■ **EXERCISE**
Set down each line of the listing below exactly as it is written.

##########

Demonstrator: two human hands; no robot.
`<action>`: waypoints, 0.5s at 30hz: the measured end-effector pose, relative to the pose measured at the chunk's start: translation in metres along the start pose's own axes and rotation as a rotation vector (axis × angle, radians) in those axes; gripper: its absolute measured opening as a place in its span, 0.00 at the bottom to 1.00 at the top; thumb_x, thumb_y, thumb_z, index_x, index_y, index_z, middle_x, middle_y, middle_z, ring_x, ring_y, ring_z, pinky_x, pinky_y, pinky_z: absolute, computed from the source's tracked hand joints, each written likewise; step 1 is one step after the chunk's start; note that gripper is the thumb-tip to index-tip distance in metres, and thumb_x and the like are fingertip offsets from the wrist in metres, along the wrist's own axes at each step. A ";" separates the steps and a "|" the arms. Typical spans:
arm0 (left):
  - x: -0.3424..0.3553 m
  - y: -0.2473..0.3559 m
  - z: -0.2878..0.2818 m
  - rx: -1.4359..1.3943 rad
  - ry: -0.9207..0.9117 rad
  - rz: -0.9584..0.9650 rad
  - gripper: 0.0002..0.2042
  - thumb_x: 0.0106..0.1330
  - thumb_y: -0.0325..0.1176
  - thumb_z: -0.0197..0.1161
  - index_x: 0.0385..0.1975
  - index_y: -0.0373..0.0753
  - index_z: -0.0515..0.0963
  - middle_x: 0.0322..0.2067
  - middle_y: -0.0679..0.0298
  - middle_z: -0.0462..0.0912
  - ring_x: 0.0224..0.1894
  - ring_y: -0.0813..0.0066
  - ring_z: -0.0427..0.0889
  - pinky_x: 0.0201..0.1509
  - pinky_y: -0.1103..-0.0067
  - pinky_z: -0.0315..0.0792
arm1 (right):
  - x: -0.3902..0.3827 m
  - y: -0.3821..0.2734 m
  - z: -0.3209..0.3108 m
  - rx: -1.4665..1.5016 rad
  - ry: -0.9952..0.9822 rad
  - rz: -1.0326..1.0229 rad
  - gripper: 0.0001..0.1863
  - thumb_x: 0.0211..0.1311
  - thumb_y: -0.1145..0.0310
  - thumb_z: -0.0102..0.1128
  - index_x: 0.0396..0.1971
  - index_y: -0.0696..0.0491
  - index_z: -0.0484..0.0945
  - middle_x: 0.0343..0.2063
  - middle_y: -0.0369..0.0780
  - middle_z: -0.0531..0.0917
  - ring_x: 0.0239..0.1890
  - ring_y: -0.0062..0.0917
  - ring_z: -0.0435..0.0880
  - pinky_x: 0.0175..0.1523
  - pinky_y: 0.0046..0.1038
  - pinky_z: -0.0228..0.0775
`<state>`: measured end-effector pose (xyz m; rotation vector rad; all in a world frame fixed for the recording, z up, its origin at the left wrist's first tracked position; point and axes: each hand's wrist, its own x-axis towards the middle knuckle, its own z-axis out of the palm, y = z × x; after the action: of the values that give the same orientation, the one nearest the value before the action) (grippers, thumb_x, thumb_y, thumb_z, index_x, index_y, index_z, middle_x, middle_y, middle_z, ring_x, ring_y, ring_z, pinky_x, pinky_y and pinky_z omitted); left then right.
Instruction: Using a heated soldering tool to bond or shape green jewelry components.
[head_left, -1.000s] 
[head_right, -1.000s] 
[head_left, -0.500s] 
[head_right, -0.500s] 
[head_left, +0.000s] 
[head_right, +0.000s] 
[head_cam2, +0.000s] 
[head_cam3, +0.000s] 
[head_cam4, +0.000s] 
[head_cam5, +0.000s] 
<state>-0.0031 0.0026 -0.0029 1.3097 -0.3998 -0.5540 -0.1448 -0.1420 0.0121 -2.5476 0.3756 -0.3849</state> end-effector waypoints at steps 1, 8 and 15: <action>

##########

■ **TASK RESPONSE**
Demonstrator: two human hands; no robot.
`<action>`: waypoints, 0.5s at 30hz: the measured end-effector pose, relative to the pose measured at the chunk's start: translation in metres along the start pose's own axes and rotation as a rotation vector (axis × angle, radians) in those axes; gripper: its absolute measured opening as a place in its span, 0.00 at the bottom to 1.00 at the top; thumb_x, thumb_y, thumb_z, index_x, index_y, index_z, middle_x, middle_y, middle_z, ring_x, ring_y, ring_z, pinky_x, pinky_y, pinky_z: absolute, computed from the source's tracked hand joints, each written likewise; step 1 is one step after the chunk's start; note that gripper is the thumb-tip to index-tip distance in metres, and thumb_x and the like are fingertip offsets from the wrist in metres, along the wrist's own axes at each step. A ";" separates the steps and a "|" the arms. Typical spans:
arm0 (left):
  - x: -0.3424..0.3553 m
  - y: -0.2473..0.3559 m
  - z: -0.2878..0.2818 m
  - rx: -1.4359..1.3943 rad
  - ry: -0.9207..0.9117 rad
  - rz: -0.9584..0.9650 rad
  - gripper: 0.0002..0.2042
  - thumb_x: 0.0106..0.1330
  - thumb_y: -0.0325..0.1176
  - thumb_z: -0.0197..0.1161
  - index_x: 0.0385..0.1975
  - index_y: -0.0373..0.0753
  - index_z: -0.0515..0.0963
  - middle_x: 0.0322..0.2067
  - middle_y: -0.0679..0.0298
  - middle_z: -0.0462..0.0912
  - ring_x: 0.0224..0.1894
  - ring_y: -0.0813..0.0066
  - ring_z: -0.0427..0.0889
  - pinky_x: 0.0201..0.1509
  - pinky_y: -0.1103..-0.0067
  - pinky_z: -0.0315..0.0792
arm1 (right):
  - x: -0.3902..0.3827 m
  - y: -0.3821..0.2734 m
  - z: -0.3209..0.3108 m
  - rx: -1.4665..1.5016 rad
  - ry: -0.9952..0.9822 rad
  - rz: -1.0326..1.0229 rad
  - gripper: 0.0001..0.1863
  - thumb_x: 0.0211..0.1311
  - thumb_y: -0.1145..0.0310
  - thumb_z: -0.0102..0.1128
  - index_x: 0.0396..0.1971
  - index_y: -0.0696..0.0491
  - index_z: -0.0484..0.0945
  - middle_x: 0.0343..0.2063
  - middle_y: -0.0369..0.0780
  - middle_z: -0.0531..0.0917
  - ring_x: 0.0239..0.1890
  - ring_y: -0.0062..0.0917
  - ring_z: -0.0435..0.0880
  - pinky_x: 0.0175..0.1523
  - pinky_y: 0.0046..0.1038
  - pinky_z: -0.0228..0.0775
`<state>`: measured end-effector pose (xyz m; rotation vector rad; all in a world frame fixed for the recording, z up, its origin at the left wrist's first tracked position; point and axes: each hand's wrist, its own x-axis towards the middle knuckle, its own z-axis out of the palm, y = z × x; after the action: of the values that give the same orientation, the one nearest the value before the action) (grippers, thumb_x, thumb_y, thumb_z, index_x, index_y, index_z, middle_x, middle_y, middle_z, ring_x, ring_y, ring_z, pinky_x, pinky_y and pinky_z omitted); left then right.
Instruction: Using a heated soldering tool to bond or shape green jewelry components.
[head_left, -1.000s] 
[head_right, -1.000s] 
[head_left, -0.500s] 
[head_right, -0.500s] 
[head_left, +0.000s] 
[head_right, +0.000s] 
[head_cam2, +0.000s] 
[head_cam3, +0.000s] 
[head_cam4, +0.000s] 
[head_cam5, +0.000s] 
<state>-0.0031 0.0026 -0.0029 1.3097 -0.3998 -0.5540 -0.1448 -0.1420 0.0121 -2.5476 0.3756 -0.3849</state> end-effector waypoints at steps 1, 8 and 15: <action>

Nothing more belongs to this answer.